A new study has investigated the fragments of cancer DNA that arise from the human genome, the sequence of which is the outcomes of millions of years of evolution and has been structured by “copy-paste-edit” processes and co-evolution with parasitic elements.
DNA. Image Credit: vitstudio/Shutterstock.com
For instance, 8% of the human DNA arises from past viral infections. The serpentine mutational processes that have structured the human genomes strengthen and turn life-threatening in the cancer cell genomes, resulting in anarchic cell mutation and proliferation.
Apart from being a fossil of the past human evolution, the repeated sequences of DNA in the human genomes also hold a history of how a specific cancer type has evolved, which enables researchers to understand and analyze the development and progression of cancer.
Existing technologies enable researchers to read and assemble billions of short DNA sequences to investigate cancer genomes and detect mutations within them.
However, such an investigation in repeated DNA has been hampered by a basic characteristic of the human genome: what is the method to substitute short quasi-identical sequences, usually pasted from the same ancestral copy, back to their original genome location? What is the way to identify mutations in those sequences?
The latest paper published in Nature Biotechnology takes advantage of the power of artificial intelligence to resolve this issue. The application of this innovative tool to the widest collection of primary cancer genomes so far has enabled interesting discoveries.

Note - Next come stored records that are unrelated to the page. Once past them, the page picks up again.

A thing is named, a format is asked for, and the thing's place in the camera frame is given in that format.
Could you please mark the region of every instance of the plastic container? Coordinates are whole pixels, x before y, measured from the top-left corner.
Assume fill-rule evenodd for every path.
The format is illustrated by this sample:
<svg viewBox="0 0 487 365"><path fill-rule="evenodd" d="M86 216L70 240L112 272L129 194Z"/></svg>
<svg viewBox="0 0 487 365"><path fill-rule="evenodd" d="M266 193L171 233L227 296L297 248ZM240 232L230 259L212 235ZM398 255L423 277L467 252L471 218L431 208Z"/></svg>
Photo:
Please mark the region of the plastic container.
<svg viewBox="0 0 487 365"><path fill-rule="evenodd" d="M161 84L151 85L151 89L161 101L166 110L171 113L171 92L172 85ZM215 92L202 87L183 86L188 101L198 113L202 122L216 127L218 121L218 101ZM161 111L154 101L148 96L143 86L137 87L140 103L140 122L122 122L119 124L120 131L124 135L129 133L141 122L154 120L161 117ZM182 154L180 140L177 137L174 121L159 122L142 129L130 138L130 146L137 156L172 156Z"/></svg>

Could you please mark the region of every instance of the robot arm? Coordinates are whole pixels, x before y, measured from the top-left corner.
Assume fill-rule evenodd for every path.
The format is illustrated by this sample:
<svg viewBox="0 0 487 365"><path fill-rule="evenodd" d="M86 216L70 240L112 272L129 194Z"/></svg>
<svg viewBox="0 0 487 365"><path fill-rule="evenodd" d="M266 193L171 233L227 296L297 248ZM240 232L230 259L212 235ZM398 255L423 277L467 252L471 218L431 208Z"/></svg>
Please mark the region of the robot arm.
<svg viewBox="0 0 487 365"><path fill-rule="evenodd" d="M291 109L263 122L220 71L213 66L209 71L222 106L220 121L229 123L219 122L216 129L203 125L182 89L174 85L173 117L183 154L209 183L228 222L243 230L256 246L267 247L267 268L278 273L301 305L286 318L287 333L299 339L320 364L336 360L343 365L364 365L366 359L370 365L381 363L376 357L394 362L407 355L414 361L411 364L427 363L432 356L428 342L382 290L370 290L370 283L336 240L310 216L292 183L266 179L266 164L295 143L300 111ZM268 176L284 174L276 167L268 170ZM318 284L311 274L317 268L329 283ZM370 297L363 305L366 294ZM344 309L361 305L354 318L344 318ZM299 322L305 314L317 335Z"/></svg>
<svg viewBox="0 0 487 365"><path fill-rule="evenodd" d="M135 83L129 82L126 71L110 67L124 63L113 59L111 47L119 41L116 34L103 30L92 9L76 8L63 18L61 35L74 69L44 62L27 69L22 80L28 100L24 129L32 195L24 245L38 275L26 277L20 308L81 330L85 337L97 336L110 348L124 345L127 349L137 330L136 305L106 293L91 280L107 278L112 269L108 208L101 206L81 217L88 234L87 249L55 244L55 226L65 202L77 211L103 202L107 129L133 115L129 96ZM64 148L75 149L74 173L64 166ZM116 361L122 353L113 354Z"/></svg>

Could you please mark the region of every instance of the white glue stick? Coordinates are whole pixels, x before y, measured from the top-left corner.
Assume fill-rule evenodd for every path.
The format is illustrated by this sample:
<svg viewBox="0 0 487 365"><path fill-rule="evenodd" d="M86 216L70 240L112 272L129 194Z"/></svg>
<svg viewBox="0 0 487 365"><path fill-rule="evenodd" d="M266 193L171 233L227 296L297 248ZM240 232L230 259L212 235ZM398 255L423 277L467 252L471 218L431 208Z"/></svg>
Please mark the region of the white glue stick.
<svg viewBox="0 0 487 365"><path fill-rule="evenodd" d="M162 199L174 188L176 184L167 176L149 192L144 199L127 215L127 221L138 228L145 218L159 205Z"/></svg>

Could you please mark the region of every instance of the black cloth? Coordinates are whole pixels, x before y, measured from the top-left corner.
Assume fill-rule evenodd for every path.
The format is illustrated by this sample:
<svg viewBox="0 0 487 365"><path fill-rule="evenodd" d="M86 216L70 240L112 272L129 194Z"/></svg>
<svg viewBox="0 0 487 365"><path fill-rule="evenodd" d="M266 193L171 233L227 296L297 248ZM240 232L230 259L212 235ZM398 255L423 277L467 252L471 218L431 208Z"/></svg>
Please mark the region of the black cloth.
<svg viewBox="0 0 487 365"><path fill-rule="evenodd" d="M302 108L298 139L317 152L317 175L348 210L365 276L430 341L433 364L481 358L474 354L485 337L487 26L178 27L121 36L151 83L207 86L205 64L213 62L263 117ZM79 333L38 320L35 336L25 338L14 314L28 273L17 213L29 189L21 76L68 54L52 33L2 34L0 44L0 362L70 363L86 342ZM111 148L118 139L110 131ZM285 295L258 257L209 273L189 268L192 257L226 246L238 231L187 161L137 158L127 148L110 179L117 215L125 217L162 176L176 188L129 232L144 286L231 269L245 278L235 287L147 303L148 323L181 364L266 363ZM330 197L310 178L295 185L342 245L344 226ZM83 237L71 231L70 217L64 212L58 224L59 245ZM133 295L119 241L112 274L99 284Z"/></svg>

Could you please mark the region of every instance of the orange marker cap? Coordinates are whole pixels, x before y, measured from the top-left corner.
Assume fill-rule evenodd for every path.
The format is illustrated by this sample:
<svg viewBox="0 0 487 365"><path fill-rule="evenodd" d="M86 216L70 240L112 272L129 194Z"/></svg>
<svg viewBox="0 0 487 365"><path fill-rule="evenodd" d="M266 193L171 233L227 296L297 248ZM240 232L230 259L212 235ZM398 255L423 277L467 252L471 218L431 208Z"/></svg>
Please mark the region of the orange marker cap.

For instance, mutations that could not be detected using common tools earlier were found even in the coding sequence of well-known cancer genes. This implies patients with cancers that carry those mutations might benefit from therapy targeted at those genes.
The researchers identified other mutations in families of genes duplicated several times along the human genome. Although a few of the families were already related to cancers, their mutations could not be noticed. The researchers have rendered this rich resource accessible to the scientific community, thus further enriching a gold mine in cancer genomics.
The algorithm created by Maxime Tarabichi and his colleagues is neither restricted to cancer nor the human genome. It is a versatile tool for data produced with existing sequencing technologies, accessible to all researchers across the globe who study the evolution of life.